The LPGA is filled with players from other countries, particularly Asia. The reason is a simple one; they play better golf. You can credit the highly competitive leagues in Asian countries like the LPGA of Japan and the LPGA of Korea. In addition to competitive ladies golf in Europe and Australia, we have developed an international sport with capable competitors.
Nobody worries that the PGA will collapse because the current No. 1 and No. 2 ranked players on the PGA aren't American. With the exception of five weeks in 2010, there hasn't been an American woman ranked No. 1 since February 2006. Why can't international ladies be accepted the way Ian Poulter, Lee Westwood, Rory McIlroy or Martin Kaymer have been on the PGA?
Does the fault lie in the marketing of the LPGA and it's players? Many would argue that sex sells and we should put Natalie Gulbis, Paula Creamer, Morgan Pressel and Michelle Wie semi-nude in photos with golf equipment.
That's really not the answer, because the product that you want to prioritize is the quality of the golf being played. It's why you don't see players from the Champions Tour posing shirtless on the beach with a sand wedge. The LPGA and it's players need to be seen in a positive light, and that involves unifying as an organization and being available for the charitable events of corporate sponsors.

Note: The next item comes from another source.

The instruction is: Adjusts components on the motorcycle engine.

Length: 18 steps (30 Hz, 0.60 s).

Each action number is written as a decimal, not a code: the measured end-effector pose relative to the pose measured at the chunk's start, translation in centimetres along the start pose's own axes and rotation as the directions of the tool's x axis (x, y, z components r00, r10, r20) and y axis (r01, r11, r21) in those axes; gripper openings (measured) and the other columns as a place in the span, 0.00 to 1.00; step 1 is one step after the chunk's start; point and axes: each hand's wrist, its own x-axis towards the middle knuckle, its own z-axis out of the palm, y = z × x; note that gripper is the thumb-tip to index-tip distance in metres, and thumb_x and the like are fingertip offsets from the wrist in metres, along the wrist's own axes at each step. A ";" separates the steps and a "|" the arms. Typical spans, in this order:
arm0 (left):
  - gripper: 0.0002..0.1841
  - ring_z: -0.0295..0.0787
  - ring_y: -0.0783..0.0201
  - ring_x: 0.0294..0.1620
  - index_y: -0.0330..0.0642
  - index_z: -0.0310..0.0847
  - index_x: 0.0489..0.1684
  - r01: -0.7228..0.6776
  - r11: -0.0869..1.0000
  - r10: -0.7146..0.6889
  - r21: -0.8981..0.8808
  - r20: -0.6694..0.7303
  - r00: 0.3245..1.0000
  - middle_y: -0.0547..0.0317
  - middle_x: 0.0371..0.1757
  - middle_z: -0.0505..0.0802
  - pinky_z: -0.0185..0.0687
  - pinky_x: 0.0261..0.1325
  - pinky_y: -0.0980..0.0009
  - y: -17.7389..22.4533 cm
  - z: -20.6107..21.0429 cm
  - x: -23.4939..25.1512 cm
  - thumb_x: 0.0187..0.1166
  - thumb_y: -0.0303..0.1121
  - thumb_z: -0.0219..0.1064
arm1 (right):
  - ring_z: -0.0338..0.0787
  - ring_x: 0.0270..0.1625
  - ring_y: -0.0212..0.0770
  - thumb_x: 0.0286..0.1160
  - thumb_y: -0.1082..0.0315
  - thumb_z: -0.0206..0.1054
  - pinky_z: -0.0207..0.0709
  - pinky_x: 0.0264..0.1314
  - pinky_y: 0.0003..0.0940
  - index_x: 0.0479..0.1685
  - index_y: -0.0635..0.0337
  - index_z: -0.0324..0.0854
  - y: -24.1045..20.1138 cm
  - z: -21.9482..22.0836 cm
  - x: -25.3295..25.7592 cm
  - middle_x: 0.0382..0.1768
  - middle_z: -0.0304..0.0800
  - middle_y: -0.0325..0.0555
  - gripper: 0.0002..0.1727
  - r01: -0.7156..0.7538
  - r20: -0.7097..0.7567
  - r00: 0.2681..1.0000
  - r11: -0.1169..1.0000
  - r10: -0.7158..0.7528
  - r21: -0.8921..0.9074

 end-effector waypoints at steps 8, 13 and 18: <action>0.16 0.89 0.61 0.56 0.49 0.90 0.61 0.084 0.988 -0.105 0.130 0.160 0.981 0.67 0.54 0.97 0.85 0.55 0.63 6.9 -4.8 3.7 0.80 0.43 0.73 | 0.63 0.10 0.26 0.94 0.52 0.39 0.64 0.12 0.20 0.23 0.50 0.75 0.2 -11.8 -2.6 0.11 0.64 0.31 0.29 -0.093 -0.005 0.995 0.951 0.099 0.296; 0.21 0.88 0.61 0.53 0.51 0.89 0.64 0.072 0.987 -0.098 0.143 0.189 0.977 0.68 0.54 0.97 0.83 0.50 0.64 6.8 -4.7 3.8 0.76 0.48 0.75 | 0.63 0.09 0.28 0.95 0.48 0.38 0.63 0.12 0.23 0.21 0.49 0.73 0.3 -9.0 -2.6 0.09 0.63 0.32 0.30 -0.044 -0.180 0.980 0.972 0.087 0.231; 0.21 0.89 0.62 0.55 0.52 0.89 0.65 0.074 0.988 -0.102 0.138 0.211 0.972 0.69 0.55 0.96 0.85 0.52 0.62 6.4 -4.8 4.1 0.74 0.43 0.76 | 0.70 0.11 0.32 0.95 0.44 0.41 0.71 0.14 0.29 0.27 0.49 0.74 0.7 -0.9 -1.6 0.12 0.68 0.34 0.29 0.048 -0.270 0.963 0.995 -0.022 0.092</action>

The next task is to secure the future by appealing to families and the youth of America. Fathers need to introduce their daughters to the sport of golf. When your little princess gets a few curves and the young boys start calling and texting, you'll appreciate being able to spend a few hours of quality time talking with your pre-teen during a round of golf.
If the LPGA wants players to be household names, market them to the public in commercials and on talk shows. Players on the LPGA rarely get negative press compared to athletes in other sports and therefore make excellent representatives. The players need more exposure in magazines outside of golf. Fight for a woman's golf column in Oprah's magazine, Cosmopolitan, Vogue, Woman's World and W magazine. Ask manufacturers to stop insulting female golfers by painting all ladies golf equipment pink.
Get more involved in women's collegiate golf and help get the Duramed's Futures Tour events sponsored and televised. The men's developmental league called the Nationwide Tour has a respectable following. The public knows that the men on the Nationwide Tour are the stars of tomorrow and it's time for people to feel the same way about the Ladies on the Duramed's Tour.
Finally, it's okay to promote golfers that choose to be models. The LPGA must make sure that they are successful golfers first and attractive second because this is America. There's one thing to remember about the people of America: We Really Love Winners!